Open jack-at-circle opened 2 months ago
FWIW I sketched one possible solution to this here https://github.com/kubernetes-sigs/aws-load-balancer-controller/compare/main...jack-at-circle:feat-weighted-routing-failover It's not feature flagged or unit tested, but it achieves the basic failover mechanism I was hoping for here
Hi, thanks for the feedback! We are sharing with our teammates for more input
Background
I've been using the alb-controller for a long time in production to manage my EKS workloads. Recently my team started building some of our services as lambdas as well and we're looking for a way to implement a routing approach that allows scaling our EKS deployments to 0 and relying on lambda when traffic is low and scaling EKS up (and disabling lambda) when traffic is higher. The scaling within EKS is already supported by various tools such as KEDA.
Is your feature request related to a problem?
Currently when there are no healthy hosts in a target group, traffic is still routed to that group.
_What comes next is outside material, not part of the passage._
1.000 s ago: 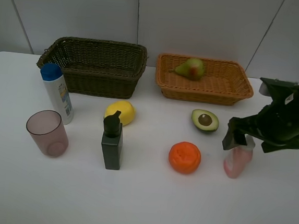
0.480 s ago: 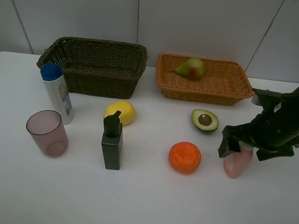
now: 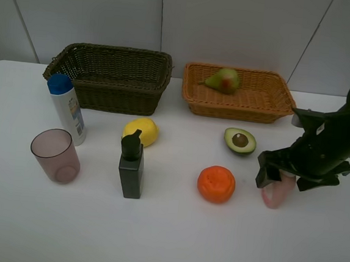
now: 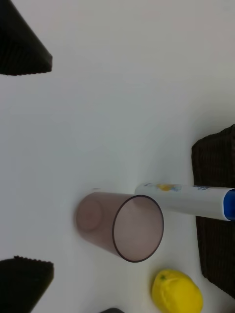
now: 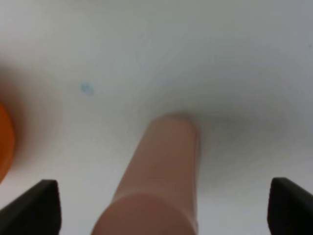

Describe the solution you'd like
A rough outline of what I'm thinking would be something like this:
The alb-controller already tracks the number of pods in a deployment while updating a target group and already supports non-eks target groups in the
forwardConfig
. It should be possible using the information already available to the alb-controller to set the target-group weight to 0 if the group contains no healthy hosts, and to set the weight of another (failover) target-group to be non zero when there are no other target groups being routed to.Describe alternatives you've considered
I've considered writing a script / job / listener that also monitors the number of pods available in a group and updates the annotation, but this seems like an indirect approach that could easily break.